June 6, 2022, 2:21 PMUpdated: June 6, 2022, 3:55 PM

States can take money Medicaid beneficiaries win in personal injury litigation for future medical expenses to recoup payments the program made for their prior care, the U.S. Supreme Court ruled Monday.

In a 7-2 decision, the court’s majority said the Medicaid Act permits a state to seek reimbursement from settlement amounts that are allocated for future medical expenses. In delivering the court’s ruling, Justice Clarence Thomas said the plain text of the statute decided this case.

Two provisions “distinguish only between medical and nonmedical care, not between past (paid) medical care payments and future (unpaid) medical care payments,” he said.

The dispute centered on Gianinna Gallardo, who has been in a vegetative state since 2008 when she was hit by a truck getting off the school bus. Gallardo’s parents sued the truck’s owner, its driver, and the school board for past and future medical expenses, lost earnings, and other damages. The case settled for $800,000.

The Florida Agency for Healthcare Administration placed a lien on the money, claiming it was entitled to $300,000 from the portion of the settlement provided for Gallardo’s past and future medical expenses since it paid over $862,000 for her prior medical care.

States are required under the Medicaid Act to seek reimbursement from third parties that are liable for a Medicaid recipient’s care, and the money can be taken from the parts of a settlement attributable to both past and future medical expenses, the agency argued. The Florida Attorney General’s Office, which argued the case on behalf of the state health agency did not immediately respond to a request for comment.

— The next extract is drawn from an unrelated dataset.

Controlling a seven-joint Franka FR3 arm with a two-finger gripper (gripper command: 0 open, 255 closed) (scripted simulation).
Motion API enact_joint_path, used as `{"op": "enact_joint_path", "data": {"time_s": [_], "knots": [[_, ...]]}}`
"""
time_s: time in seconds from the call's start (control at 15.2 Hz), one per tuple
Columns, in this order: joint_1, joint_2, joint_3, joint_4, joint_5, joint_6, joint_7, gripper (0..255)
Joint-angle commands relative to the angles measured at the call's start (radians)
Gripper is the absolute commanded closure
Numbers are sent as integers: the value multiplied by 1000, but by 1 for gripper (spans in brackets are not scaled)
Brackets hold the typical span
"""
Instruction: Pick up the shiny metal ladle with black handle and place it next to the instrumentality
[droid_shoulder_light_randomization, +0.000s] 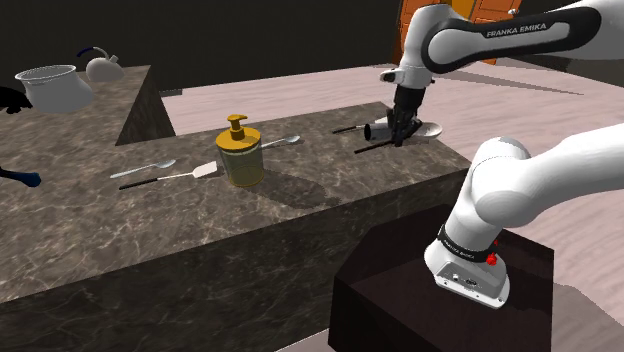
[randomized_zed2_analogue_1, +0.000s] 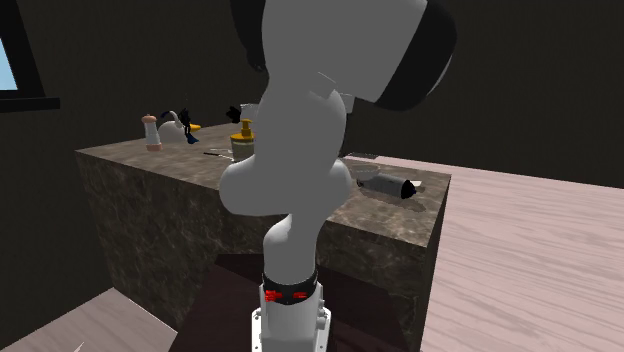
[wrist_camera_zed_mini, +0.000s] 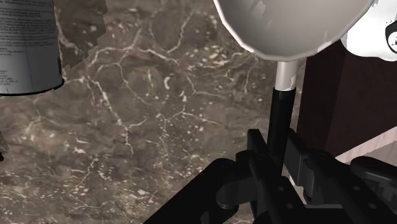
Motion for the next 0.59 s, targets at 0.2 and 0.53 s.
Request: {"op": "enact_joint_path", "data": {"time_s": [0.2, 0.53], "knots": [[92, 72, 79, 16, 85, 60, 104, 255], [193, 191, 150, 61, 171, 140, 203, 255]]}}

Gallardo’s parents countered that the state can only tap into the money allocated for past expenses. In a statement to Bloomberg Law, Gallardo’s attorney said he and his clients respect the court’s decision though they are disappointed and agree with the dissent’s interpretation of the statutes.

“The decision, we believe, will harm Medicaid beneficiaries,” said Bryan Gowdy, an appellate lawyer at Creed & Gowdy PA. “We hope that Congress will consider amending the statutes.”

Disruptions Ahead

In a dissenting opinion, which Justice Stephen Breyer joined, Justice Sonia Sotomayor said the court’s holding in this case is inconsistent with the structure of the Medicaid program and warned it will cause needless unfairness and disruption.

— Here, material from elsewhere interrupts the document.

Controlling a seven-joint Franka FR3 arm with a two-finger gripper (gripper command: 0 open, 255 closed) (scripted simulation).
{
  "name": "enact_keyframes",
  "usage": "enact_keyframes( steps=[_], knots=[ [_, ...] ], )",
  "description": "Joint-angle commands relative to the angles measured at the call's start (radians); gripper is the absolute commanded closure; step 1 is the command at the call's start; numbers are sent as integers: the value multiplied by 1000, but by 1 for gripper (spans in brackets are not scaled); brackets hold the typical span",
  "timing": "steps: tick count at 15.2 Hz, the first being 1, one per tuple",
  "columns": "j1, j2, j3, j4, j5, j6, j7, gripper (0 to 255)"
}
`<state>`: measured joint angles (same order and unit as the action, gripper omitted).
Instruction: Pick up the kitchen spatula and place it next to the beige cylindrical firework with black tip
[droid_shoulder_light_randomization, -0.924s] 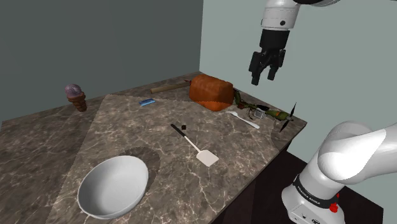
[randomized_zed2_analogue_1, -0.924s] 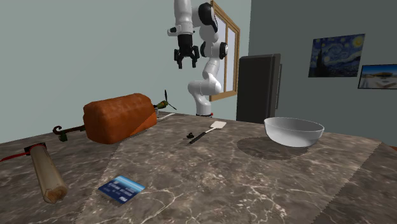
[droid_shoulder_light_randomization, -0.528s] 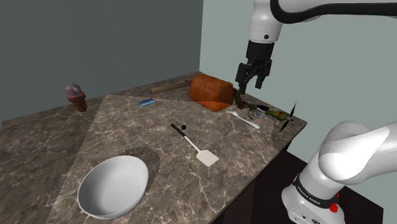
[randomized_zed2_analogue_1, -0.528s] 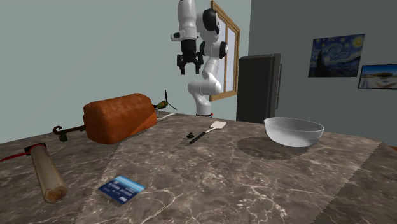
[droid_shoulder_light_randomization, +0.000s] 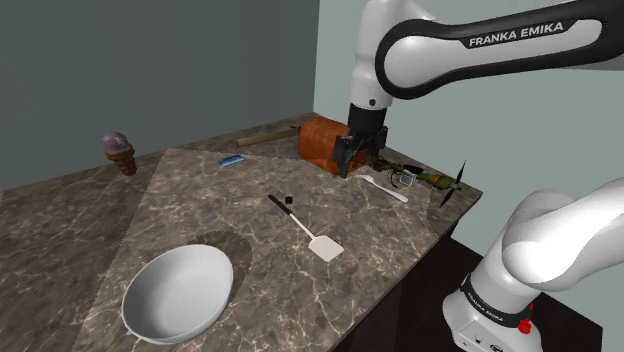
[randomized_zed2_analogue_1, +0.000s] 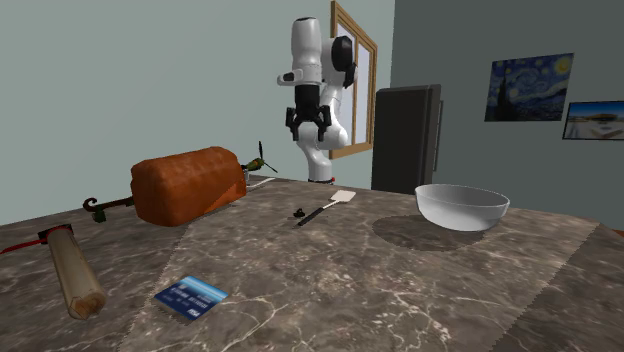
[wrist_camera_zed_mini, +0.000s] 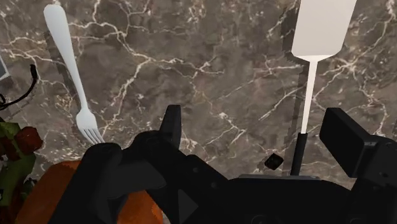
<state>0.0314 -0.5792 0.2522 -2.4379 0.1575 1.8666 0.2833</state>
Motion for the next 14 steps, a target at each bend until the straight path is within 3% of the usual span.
enact_keyframes(
  steps=[1,7,14],
  knots=[
    [6,53,35,-4,5,72,28,0],
    [7,239,134,12,-22,274,117,0],
    [-5,459,218,69,-130,452,246,0]
  ],
)
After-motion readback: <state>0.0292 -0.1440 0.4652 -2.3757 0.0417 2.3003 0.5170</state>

“It holds States may reimburse themselves for medical care furnished on behalf of a beneficiary not only from the portions of the beneficiary’s settlement representing compensation for Medicaid-furnished care, but also from settlement funds that compensate the Medicaid beneficiary for future medical care for which Medicaid has not paid and might never pay,” she said.

This, Sotomayor explained, alters the balance Congress struck between preserving Medicaid’s status as payer of last resort and protecting Medicaid beneficiaries’ property and might frustrate both goals.

Medicaid beneficiaries’ incentive to bring personal injury lawsuits like this in the first place reduces as state’s rights to recover damages expand, which could cause states to recover fewer overall expenses, she reasoned.

The case is Gallardo v. Marstiller, U.S., No. 20-1263.

(Updates with reaction from plaintiff's attorney in seventh and eighth paragraphs.)